Foto: TV Brasil/Divulgação
Presidente participou de evento militar em Campinas (SP). (Foto: Divulgação/TV Brasil)

Um dia após indicar um general da reserva para substituir o atual presidente da Petrobras, o presidente Jair Bolsonaro disse neste sábado (20) que precisa “trocar as peças que por ventura não estejam funcionando”. Ele também avisou que “na semana que vem, teremos mais”.

Bolsonaro indicou o general Silva e Luna para presidir a Petrobras. Se confirmada a troca, será a primeira vez desde 1989 em que um militar comandará a estatal. A medida, que depende do aval do conselho de administração da empresa, foi anunciada na sexta-feira (19) pelo chefe do Executivo, que tem reclamado dos reajustes nos preços dos combustíveis.

“Eu tenho que governar, trocar as peças que por ventura não estejam dando certo”, prosseguiu, aproveitando para dar mais uma alfinetada nos jornalistas: “Se a imprensa está preocupada com a troca, na semana que vem, teremos mais. O que não falta para mim é coragem para decidir pensando no bem maior da nossa nação”.

Já a respeito do “semana que vem tem mais”, o presidente da República não entrou em pormenores sobre o que ve por aí.

Evento em Campinas

As declarações forem feitas durante a participação de Jair Bolsonaro em um evento das Forças Armadas em Campinas (SP). Na ocasião, 419 alunos (382 homens e 37 mulheres) foram diplomados na Escola Preparatória de Cadetes do Exército (EsPCEx).
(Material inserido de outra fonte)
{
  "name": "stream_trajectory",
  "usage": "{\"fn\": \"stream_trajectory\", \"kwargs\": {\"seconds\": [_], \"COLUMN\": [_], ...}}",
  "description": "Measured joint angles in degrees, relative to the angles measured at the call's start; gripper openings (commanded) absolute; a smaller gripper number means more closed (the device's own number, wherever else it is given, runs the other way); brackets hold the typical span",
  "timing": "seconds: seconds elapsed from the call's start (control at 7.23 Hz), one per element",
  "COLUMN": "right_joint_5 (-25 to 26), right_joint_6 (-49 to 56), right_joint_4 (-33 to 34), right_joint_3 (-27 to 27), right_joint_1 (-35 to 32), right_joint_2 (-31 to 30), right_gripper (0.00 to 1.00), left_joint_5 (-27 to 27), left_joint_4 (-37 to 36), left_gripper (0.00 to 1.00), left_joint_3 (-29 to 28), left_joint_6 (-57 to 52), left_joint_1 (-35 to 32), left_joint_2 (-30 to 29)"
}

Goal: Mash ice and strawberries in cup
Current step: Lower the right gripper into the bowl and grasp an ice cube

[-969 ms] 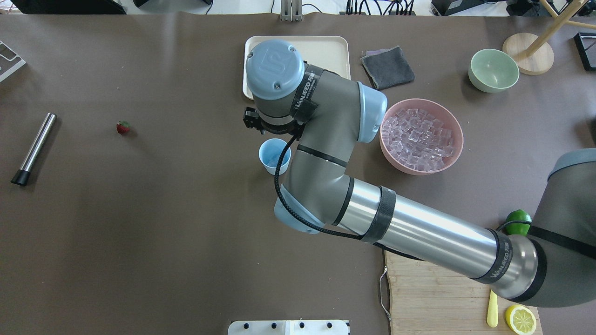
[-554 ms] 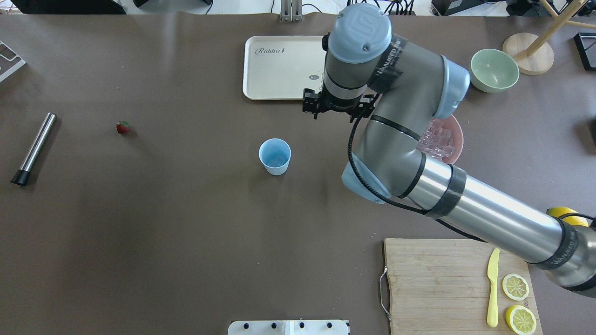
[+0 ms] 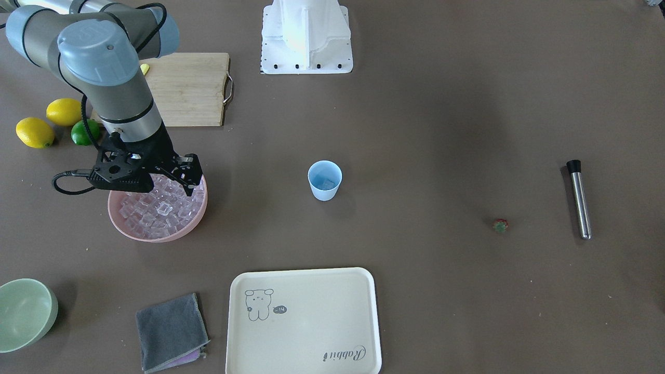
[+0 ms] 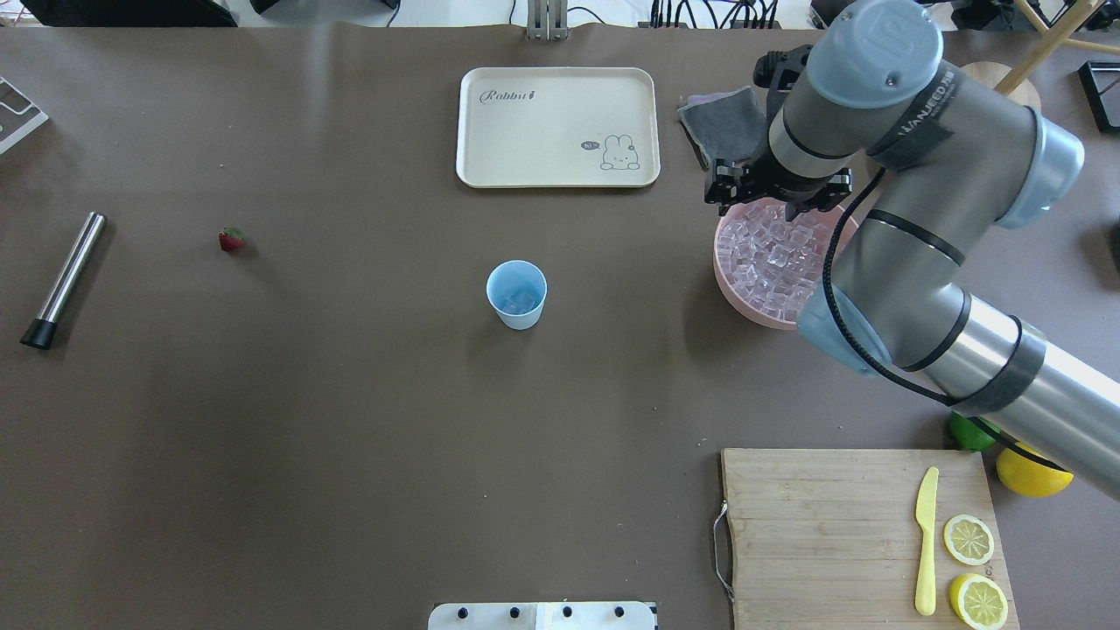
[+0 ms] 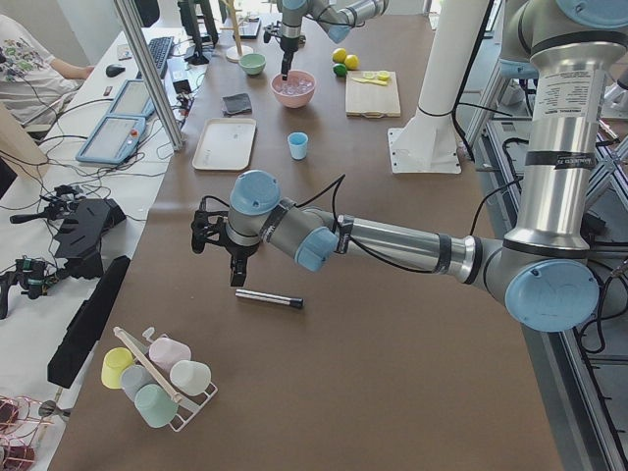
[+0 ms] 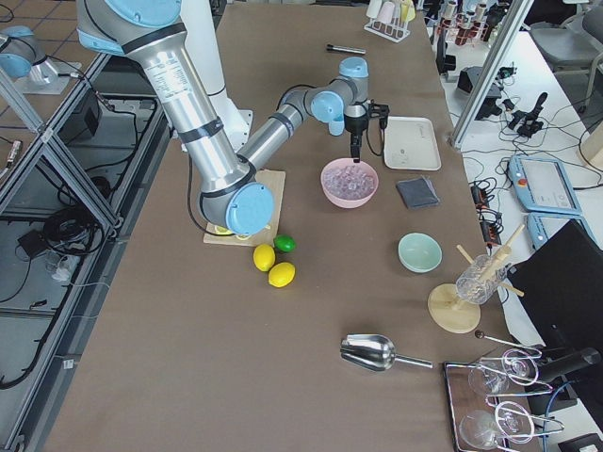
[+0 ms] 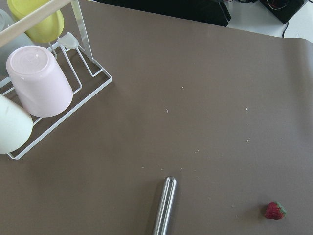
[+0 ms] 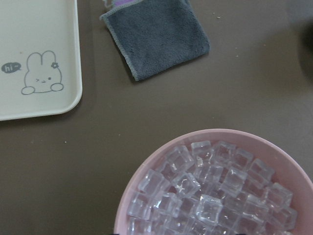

Cada um dos alunos – oriundos de praticamente todos os Estados – recebeu dos padrinhos uma boina de cor azul, utilizada nas escolas de formação do Exército.

Por conta da pandemia, o evento foi restrito a familiares e autoridades civis e militares. Após o Hino Nacional e o início da cerimônia, o presidente entregou o adereço a uma nova aluna e tirou fotos com outros estudantes.

A comitiva presidencial acessou o 28º Batalhão de Infantaria Leve, às margens da rodovia Anhanguera, de onde seguiu para a ExPCEx.

A comitiva foi escoltada por tanques de guerra e outros veículos militares para chegada à Escola. Desde 8h, apoiadores de Bolsonaro já estavam em frente ao local para aguardar a chegada do presidente, aglomerando-se em frente ao local.

Além de Bolsonaro, participaram do evento os ministros Fernando Azevedo e Silva (Defesa), Augusto Heleno (Gabinete de Segurança Institucional) e Luiz Eduardo Ramos (Secretaria de Governo).

O presidente também estava acompanhado de seu filho Eduardo Bolsonaro, deputado federal pelo PSL de São Paulo, e pela deputada estadual Valéria Bolsonaro, casada com um parente distante do presidente e que está sem legenda desde dezembro, quando foi expulsa do PSL-SP por infidelidade partidária.